**TO DO:** This exercise calls for the line with "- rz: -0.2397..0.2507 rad", the line with "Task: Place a", and all lines between them in the material below, output exactly and with no other lines.
______________________________
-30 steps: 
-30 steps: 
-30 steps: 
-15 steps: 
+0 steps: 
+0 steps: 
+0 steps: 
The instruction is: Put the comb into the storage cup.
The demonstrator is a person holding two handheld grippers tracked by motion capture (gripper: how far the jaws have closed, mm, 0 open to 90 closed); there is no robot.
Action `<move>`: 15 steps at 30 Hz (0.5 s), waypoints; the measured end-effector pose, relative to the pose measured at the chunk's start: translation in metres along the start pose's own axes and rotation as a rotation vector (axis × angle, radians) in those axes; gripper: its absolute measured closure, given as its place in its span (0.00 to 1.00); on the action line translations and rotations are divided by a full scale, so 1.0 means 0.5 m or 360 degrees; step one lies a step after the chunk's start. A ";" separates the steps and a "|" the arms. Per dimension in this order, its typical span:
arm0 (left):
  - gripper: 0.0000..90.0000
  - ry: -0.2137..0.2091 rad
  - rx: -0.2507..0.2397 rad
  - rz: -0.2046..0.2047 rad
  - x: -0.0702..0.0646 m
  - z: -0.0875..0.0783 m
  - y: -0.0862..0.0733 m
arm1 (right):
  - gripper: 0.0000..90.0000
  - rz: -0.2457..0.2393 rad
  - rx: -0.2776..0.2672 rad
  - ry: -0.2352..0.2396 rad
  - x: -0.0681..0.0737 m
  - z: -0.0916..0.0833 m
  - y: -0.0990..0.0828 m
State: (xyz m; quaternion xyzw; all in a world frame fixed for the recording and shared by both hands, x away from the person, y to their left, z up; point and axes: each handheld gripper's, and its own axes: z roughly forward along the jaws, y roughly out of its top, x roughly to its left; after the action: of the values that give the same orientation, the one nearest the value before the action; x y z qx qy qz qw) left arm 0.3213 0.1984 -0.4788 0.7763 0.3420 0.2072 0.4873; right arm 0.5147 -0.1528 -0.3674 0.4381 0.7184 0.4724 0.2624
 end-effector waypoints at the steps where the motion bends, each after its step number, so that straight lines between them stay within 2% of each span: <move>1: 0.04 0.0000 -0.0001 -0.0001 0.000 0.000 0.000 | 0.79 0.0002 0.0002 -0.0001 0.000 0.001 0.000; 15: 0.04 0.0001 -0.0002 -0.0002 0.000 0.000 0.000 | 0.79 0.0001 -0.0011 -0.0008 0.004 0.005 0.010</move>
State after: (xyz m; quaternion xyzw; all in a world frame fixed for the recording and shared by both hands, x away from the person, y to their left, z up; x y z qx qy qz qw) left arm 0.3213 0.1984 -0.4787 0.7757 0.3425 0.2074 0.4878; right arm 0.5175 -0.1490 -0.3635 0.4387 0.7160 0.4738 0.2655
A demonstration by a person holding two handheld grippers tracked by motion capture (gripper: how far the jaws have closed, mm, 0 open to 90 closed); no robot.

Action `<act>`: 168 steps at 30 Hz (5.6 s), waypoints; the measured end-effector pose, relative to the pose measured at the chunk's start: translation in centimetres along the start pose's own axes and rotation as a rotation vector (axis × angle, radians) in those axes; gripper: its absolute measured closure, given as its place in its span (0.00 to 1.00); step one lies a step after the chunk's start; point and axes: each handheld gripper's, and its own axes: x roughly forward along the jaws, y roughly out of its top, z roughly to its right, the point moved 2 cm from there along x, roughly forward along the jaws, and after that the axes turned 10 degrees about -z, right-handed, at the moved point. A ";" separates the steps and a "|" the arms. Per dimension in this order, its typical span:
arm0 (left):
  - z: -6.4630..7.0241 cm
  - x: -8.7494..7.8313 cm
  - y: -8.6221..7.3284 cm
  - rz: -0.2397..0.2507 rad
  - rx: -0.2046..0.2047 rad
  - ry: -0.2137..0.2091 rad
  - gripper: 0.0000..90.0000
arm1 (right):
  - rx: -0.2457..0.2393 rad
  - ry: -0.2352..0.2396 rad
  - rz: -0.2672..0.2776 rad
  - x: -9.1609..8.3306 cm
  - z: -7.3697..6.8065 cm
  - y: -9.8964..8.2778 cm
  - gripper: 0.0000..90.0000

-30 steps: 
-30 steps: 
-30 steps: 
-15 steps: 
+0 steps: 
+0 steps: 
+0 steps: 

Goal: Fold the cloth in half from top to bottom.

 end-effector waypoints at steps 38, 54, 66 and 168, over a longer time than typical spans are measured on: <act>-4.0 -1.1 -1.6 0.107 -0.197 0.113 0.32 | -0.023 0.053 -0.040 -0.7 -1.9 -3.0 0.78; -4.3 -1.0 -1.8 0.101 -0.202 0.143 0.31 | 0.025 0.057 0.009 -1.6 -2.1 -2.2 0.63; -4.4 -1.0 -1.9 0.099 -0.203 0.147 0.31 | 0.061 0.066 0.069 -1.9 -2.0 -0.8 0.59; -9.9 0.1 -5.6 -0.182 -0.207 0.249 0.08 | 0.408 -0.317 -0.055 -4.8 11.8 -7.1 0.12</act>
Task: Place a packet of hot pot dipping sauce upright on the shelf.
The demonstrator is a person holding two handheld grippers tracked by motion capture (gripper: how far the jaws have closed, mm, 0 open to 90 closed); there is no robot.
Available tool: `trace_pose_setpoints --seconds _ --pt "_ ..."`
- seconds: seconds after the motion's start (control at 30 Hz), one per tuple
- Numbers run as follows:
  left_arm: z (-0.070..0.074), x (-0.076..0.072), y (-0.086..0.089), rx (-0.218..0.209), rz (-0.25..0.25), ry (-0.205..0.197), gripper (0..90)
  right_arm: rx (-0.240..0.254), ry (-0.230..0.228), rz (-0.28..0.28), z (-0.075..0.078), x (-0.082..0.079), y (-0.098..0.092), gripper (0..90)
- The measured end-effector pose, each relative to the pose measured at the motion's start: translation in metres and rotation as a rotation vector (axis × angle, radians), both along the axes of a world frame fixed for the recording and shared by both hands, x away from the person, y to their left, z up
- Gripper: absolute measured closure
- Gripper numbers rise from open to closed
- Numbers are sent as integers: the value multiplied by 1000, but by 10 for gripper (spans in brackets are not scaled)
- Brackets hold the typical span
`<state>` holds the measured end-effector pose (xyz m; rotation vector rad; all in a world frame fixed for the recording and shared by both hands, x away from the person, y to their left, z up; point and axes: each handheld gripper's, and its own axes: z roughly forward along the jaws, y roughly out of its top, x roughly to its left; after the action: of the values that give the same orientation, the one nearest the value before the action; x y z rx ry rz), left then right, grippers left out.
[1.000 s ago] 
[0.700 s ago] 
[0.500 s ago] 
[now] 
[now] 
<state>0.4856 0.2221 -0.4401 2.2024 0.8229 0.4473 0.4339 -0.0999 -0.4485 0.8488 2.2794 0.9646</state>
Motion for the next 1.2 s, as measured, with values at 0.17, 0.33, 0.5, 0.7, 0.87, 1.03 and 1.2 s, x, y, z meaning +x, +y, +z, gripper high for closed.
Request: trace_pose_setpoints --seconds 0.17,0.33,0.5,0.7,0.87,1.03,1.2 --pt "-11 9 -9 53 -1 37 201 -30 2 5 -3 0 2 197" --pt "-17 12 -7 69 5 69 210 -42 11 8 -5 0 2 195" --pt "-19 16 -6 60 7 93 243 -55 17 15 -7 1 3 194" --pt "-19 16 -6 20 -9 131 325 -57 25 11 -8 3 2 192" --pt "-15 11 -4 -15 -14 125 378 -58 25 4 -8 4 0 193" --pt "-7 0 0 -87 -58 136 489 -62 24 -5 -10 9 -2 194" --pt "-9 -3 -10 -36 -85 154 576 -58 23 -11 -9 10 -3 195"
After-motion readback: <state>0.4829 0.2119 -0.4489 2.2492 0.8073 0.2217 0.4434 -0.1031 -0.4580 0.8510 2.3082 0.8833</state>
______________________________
**ANSWER TO THIS EXERCISE:**
  - rz: -0.2397..0.2507 rad
  - rx: -0.2046..0.2047 rad
  - ry: -0.2137..0.2091 rad
  - gripper: 0.0000..90.0000
arm1 (right):
  - rx: -0.2457..0.2393 rad
  - ry: -0.2352..0.2396 rad
  - rz: -0.2672..0.2776 rad
  - x: -9.1609..8.3306 cm
  - z: -7.3697..6.8065 cm
  - y: -9.8964..8.2778 cm
  - gripper: 0.0000..90.0000

-30 steps: 
-30 steps: 
-30 steps: 
-15 steps: 
+0 steps: 
+0 steps: 
+0 steps: 

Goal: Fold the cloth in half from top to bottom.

 end-effector waypoints at steps 38, 54, 66 and 168, over a longer time than typical spans are measured on: <act>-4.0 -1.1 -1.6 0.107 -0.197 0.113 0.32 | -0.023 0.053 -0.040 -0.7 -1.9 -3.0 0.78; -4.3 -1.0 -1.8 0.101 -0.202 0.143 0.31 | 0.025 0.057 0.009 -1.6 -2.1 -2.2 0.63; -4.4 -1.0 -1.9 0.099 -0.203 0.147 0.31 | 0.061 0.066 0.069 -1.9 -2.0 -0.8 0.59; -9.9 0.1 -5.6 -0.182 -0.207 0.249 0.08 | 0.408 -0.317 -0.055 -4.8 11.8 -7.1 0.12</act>
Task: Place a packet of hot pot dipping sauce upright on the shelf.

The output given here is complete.